This hybrid integration testing approach tends to be more complex than previous approaches, but it often pays off when writing test cases for especially complex or otherwise large systems.
Advantages and disadvantages of integration testing
There are many advantages to running integration tests, and most of the disadvantages tend to come about because the tests were written poorly or because the overall design of the test suite is weak.
First, let’s talk about the advantages.
The primary advantage of integration testing is confidence. When you run unit tests, you’re typically staying focused and deliberately small. You’re finding errors, correcting, and testing again — every test rapid enough to keep you in your seat. But this rapidity doesn’t always create confidence.
With integration tests done regularly but less frequently, you can ensure that all those modules come together — that your app or feature is actually working. And while you want a plethora of unit tests, as the test pyramid implies, a complementary series of integration tests makes the whole suite more efficient because you can cover more than a single class at a time.
Alin Turcu, Data and AI Engineering Director at Cognizant, also shares two advantages learned from the realities that often get forgotten when talking about testing at an abstract level.
Code is rarely written with a clean slate, so he shares that integration testing can be particularly useful when it’s time to refactor. “Attempting to refactor a system that only has single-class tests is often painful,” he writes, “because developers usually have to completely refactor the test suite at the same time, invalidating the safety net.” When you’re refactoring, integration tests then become that safety net.
Developers rarely have as much time as they wish to have for testing, too, so Turcu also explains how integration tests can offer more coverage when you need it. “In the ideal case,” he writes, “you would have all your classes unit tested, but we all know that in real case scenarios, you probably don’t have enough time to do that.” Integration tests come to the rescue: “Even without a full coverage by unit tests, integration tests are useful to get more confidence in high-level user stories working well.”
The disadvantages of integration tests tend to be a result of bad experiences with them, rather than anything inherent to the test type itself.
Many developers complain about tests in general, for example, because tests are often flaky and unreliable – not because testing itself isn’t worthwhile. In a 2022 research paper on flaky tests, researchers found that more than half of developers experience flaky tests “on at least a monthly basis.”

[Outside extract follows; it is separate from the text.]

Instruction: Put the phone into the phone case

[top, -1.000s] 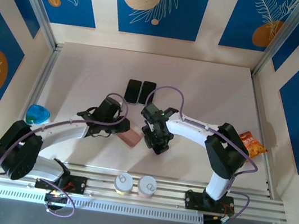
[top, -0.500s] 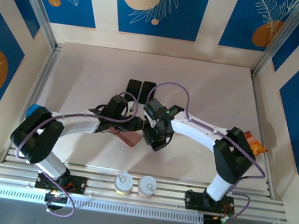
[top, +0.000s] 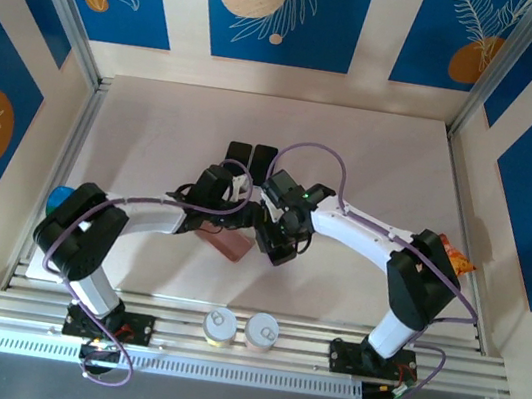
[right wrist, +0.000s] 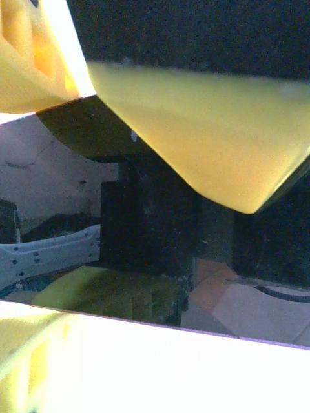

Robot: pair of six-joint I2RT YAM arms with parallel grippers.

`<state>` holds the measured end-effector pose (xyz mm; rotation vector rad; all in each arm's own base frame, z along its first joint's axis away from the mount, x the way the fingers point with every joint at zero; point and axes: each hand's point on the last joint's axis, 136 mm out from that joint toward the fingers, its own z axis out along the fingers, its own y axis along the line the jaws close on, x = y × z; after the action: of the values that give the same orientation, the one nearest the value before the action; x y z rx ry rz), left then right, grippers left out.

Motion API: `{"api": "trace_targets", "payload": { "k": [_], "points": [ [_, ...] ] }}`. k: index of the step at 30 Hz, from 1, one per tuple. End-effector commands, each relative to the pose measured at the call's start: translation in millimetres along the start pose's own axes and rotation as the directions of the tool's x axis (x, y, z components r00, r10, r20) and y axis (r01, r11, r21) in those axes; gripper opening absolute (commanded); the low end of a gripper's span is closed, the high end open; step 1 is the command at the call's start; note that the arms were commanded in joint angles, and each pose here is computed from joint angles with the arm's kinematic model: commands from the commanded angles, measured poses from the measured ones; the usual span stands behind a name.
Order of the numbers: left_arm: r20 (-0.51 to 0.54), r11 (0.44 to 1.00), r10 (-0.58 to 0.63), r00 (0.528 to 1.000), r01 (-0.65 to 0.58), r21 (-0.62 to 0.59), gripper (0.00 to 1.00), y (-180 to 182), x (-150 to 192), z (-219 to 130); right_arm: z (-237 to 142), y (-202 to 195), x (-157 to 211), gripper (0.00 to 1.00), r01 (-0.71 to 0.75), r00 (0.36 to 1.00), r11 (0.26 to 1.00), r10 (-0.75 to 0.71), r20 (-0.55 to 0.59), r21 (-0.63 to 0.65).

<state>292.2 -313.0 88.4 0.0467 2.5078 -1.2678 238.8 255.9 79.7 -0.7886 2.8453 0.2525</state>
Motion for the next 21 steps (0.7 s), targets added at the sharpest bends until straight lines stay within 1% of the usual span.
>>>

The study found that flaky tests can actually encourage poor code quality. “Developers who experience flaky tests more often,” writes Abi Noda, summarizing the study, “are more likely to take no action in response to them, and less likely to attempt to repair them.”
This dynamic isn’t inherent to integration tests, but it’s a likely reason why developers might have a bad association with them. Before, we covered how confusing and vague the term can be. But despite this lack of consensus, a bad approach to integration testing — however a given team defines it — can cause real damage. If the tests aren’t written well, code might become more unreliable than before.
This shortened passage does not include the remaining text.